• What you will do
Please retype the listing below, matching every line exactly.

• The data

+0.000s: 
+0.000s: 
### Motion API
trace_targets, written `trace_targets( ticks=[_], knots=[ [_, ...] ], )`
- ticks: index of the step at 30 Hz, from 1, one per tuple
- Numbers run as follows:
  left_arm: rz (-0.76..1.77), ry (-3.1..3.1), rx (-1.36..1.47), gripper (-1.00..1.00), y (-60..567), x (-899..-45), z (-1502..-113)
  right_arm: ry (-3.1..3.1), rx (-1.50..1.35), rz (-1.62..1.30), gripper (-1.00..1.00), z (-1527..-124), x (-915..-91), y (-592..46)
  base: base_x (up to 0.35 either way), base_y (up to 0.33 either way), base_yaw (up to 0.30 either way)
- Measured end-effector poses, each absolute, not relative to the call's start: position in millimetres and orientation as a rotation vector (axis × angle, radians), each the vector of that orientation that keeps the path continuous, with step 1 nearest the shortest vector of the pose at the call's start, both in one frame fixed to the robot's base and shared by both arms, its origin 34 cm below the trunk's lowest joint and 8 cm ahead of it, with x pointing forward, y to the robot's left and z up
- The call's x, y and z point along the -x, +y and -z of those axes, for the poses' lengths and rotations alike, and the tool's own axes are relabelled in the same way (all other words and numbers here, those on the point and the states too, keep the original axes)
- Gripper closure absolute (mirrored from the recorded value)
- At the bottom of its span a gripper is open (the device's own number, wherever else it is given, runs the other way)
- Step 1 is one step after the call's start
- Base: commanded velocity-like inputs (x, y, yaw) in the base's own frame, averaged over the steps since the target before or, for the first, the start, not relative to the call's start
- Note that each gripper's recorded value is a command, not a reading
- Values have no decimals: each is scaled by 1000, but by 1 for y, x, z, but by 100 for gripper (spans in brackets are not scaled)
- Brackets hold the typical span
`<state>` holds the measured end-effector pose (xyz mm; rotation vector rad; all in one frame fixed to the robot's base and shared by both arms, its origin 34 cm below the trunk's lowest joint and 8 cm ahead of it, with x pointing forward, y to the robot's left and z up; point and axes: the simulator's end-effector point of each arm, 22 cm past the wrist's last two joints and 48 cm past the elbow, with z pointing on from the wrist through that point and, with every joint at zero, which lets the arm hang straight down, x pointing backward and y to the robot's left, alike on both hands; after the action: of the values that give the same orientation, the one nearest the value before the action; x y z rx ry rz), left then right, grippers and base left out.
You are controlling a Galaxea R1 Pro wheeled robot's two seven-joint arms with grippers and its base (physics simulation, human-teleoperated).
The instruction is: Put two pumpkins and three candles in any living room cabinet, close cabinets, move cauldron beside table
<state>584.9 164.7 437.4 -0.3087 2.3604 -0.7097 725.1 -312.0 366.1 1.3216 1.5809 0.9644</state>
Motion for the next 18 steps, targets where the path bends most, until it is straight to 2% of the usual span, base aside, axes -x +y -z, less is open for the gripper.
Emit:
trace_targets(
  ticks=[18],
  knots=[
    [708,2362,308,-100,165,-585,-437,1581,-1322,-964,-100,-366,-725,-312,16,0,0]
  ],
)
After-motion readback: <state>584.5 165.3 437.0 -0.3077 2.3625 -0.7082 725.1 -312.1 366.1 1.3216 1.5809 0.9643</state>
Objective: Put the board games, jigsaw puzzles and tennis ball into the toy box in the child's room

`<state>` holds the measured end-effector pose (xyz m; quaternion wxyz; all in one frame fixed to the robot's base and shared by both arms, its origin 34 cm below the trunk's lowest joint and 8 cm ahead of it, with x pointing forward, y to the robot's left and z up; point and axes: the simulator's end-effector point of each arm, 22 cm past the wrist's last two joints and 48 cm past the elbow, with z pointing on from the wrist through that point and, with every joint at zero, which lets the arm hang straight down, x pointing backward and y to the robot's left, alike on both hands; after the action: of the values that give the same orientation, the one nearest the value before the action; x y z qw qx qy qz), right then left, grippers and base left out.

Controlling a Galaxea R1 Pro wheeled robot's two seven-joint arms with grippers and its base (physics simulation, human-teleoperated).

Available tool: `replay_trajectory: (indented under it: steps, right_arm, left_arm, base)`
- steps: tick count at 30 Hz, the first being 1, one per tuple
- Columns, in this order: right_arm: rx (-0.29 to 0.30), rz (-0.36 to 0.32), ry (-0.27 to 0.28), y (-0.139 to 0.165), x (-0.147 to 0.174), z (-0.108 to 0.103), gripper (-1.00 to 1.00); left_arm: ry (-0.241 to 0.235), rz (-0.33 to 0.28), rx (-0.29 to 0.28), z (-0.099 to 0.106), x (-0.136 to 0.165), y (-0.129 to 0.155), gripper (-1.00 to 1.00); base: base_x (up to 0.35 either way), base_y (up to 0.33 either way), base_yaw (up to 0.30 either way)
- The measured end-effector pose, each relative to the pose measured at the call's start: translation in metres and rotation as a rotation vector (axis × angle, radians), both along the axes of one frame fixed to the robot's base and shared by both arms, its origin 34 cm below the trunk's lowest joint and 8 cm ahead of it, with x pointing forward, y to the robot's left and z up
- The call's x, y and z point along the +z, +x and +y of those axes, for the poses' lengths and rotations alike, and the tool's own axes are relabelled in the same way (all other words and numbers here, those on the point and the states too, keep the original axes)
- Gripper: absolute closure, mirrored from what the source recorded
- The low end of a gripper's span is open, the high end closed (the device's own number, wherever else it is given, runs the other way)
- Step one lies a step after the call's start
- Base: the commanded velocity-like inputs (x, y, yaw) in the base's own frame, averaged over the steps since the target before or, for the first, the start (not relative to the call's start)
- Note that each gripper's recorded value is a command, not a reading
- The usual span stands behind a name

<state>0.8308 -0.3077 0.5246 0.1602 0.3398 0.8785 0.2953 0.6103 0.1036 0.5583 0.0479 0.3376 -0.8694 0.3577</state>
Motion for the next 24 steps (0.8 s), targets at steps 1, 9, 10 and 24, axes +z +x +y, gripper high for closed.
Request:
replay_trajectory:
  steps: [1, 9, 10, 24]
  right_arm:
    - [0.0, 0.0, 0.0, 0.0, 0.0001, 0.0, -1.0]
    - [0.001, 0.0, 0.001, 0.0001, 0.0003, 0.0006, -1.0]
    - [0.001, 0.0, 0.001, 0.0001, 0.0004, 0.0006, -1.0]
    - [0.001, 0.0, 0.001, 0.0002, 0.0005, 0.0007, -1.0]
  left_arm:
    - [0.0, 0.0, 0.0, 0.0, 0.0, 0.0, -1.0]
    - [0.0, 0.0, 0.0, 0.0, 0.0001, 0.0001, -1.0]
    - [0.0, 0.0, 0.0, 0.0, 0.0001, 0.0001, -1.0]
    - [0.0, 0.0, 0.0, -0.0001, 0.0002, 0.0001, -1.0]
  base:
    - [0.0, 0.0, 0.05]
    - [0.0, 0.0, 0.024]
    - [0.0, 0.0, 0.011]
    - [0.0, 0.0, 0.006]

• Solution to the problem
+0.000s: 
+0.000s: 
### Motion API
trace_targets, written `trace_targets( ticks=[_], knots=[ [_, ...] ], )`
- ticks: index of the step at 30 Hz, from 1, one per tuple
- Numbers run as follows:
  left_arm: rz (-0.76..1.77), ry (-3.1..3.1), rx (-1.36..1.47), gripper (-1.00..1.00), y (-60..567), x (-899..-45), z (-1502..-113)
  right_arm: ry (-3.1..3.1), rx (-1.50..1.35), rz (-1.62..1.30), gripper (-1.00..1.00), z (-1527..-124), x (-915..-91), y (-592..46)
  base: base_x (up to 0.35 either way), base_y (up to 0.33 either way), base_yaw (up to 0.30 either way)
- Measured end-effector poses, each absolute, not relative to the call's start: position in millimetres and orientation as a rotation vector (axis × angle, radians), each the vector of that orientation that keeps the path continuous, with step 1 nearest the shortest vector of the pose at the call's start, both in one frame fixed to the robot's base and shared by both arms, its origin 34 cm below the trunk's lowest joint and 8 cm ahead of it, with x pointing forward, y to the robot's left and z up
- The call's x, y and z point along the -x, +y and -z of those axes, for the poses' lengths and rotations alike, and the tool's own axes are relabelled in the same way (all other words and numbers here, those on the point and the states too, keep the original axes)
- Gripper closure absolute (mirrored from the recorded value)
- At the bottom of its span a gripper is open (the device's own number, wherever else it is given, runs the other way)
- Step 1 is one step after the call's start
- Base: commanded velocity-like inputs (x, y, yaw) in the base's own frame, averaged over the steps since the target before or, for the first, the start, not relative to the call's start
- Note that each gripper's recorded value is a command, not a reading
- Values have no decimals: each is scaled by 1000, but by 1 for y, x, z, but by 100 for gripper (spans in brackets are not scaled)
- Brackets hold the typical span
`<state>` holds the measured end-effector pose (xyz mm; rotation vector rad; all in one frame fixed to the robot's base and shared by both arms, its origin 34 cm below the trunk's lowest joint and 8 cm ahead of it, with x pointing forward, y to the robot's left and z up; point and axes: the simulator's end-effector point of each arm, 22 cm past the wrist's last two joints and 48 cm past the elbow, with z pointing on from the wrist through that point and, with every joint at zero, which lets the arm hang straight down, x pointing backward and y to the robot's left, alike on both hands; after the action: of the values that give the same orientation, the one nearest the value before the action; x y z rx ry rz), left then right, grippers and base left out.
You are controlling a Galaxea R1 Pro wheeled robot's two seven-joint arms with grippers and its base (physics simulation, human-teleoperated).
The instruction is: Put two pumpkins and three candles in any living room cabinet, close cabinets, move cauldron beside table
<state>584.9 164.7 437.4 -0.3087 2.3604 -0.7097 725.1 -312.0 366.1 1.3216 1.5809 0.9644</state>
Motion for the next 18 steps, targets where the path bends most, until it is straight to 2% of the usual span, base aside, axes -x +y -z, less is open for the gripper.
Emit:
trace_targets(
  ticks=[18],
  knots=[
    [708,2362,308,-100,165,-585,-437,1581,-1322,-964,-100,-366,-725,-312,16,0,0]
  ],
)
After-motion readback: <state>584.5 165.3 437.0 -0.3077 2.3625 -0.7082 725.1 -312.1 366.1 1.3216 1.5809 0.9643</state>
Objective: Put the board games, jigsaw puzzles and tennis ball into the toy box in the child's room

`<state>` holds the measured end-effector pose (xyz m; quaternion wxyz; all in one frame fixed to the robot's base and shared by both arms, its origin 34 cm below the trunk's lowest joint and 8 cm ahead of it, with x pointing forward, y to the robot's left and z up; point and axes: the simulator's end-effector point of each arm, 22 cm past the wrist's last two joints and 48 cm past the elbow, with z pointing on from the wrist through that point and, with every joint at zero, which lets the arm hang straight down, x pointing backward and y to the robot's left, alike on both hands; after the action: of the values that give the same orientation, the one nearest the value before the action; x y z qw qx qy qz), right then left, grippers and base left out.

Controlling a Galaxea R1 Pro wheeled robot's two seven-joint arms with grippers and its base (physics simulation, human-teleoperated).

Available tool: `replay_trajectory: (indented under it: steps, right_arm, left_arm, base)`
- steps: tick count at 30 Hz, the first being 1, one per tuple
- Columns, in this order: right_arm: rx (-0.29 to 0.30), rz (-0.36 to 0.32), ry (-0.27 to 0.28), y (-0.139 to 0.165), x (-0.147 to 0.174), z (-0.108 to 0.103), gripper (-1.00 to 1.00); left_arm: ry (-0.241 to 0.235), rz (-0.33 to 0.28), rx (-0.29 to 0.28), z (-0.099 to 0.106), x (-0.136 to 0.165), y (-0.129 to 0.155), gripper (-1.00 to 1.00); base: base_x (up to 0.35 either way), base_y (up to 0.33 either way), base_yaw (up to 0.30 either way)
- The measured end-effector pose, each relative to the pose measured at the call's start: translation in metres and rotation as a rotation vector (axis × angle, radians), both along the axes of one frame fixed to the robot's base and shared by both arms, its origin 34 cm below the trunk's lowest joint and 8 cm ahead of it, with x pointing forward, y to the robot's left and z up
- The call's x, y and z point along the +z, +x and +y of those axes, for the poses' lengths and rotations alike, and the tool's own axes are relabelled in the same way (all other words and numbers here, those on the point and the states too, keep the original axes)
- Gripper: absolute closure, mirrored from what the source recorded
- The low end of a gripper's span is open, the high end closed (the device's own number, wherever else it is given, runs the other way)
- Step one lies a step after the call's start
- Base: the commanded velocity-like inputs (x, y, yaw) in the base's own frame, averaged over the steps since the target before or, for the first, the start (not relative to the call's start)
- Note that each gripper's recorded value is a command, not a reading
- The usual span stands behind a name

<state>0.8308 -0.3077 0.5246 0.1602 0.3398 0.8785 0.2953 0.6103 0.1036 0.5583 0.0479 0.3376 -0.8694 0.3577</state>
Motion for the next 24 steps (0.8 s), targets at steps 1, 9, 10 and 24, axes +z +x +y, gripper high for closed.
Request:
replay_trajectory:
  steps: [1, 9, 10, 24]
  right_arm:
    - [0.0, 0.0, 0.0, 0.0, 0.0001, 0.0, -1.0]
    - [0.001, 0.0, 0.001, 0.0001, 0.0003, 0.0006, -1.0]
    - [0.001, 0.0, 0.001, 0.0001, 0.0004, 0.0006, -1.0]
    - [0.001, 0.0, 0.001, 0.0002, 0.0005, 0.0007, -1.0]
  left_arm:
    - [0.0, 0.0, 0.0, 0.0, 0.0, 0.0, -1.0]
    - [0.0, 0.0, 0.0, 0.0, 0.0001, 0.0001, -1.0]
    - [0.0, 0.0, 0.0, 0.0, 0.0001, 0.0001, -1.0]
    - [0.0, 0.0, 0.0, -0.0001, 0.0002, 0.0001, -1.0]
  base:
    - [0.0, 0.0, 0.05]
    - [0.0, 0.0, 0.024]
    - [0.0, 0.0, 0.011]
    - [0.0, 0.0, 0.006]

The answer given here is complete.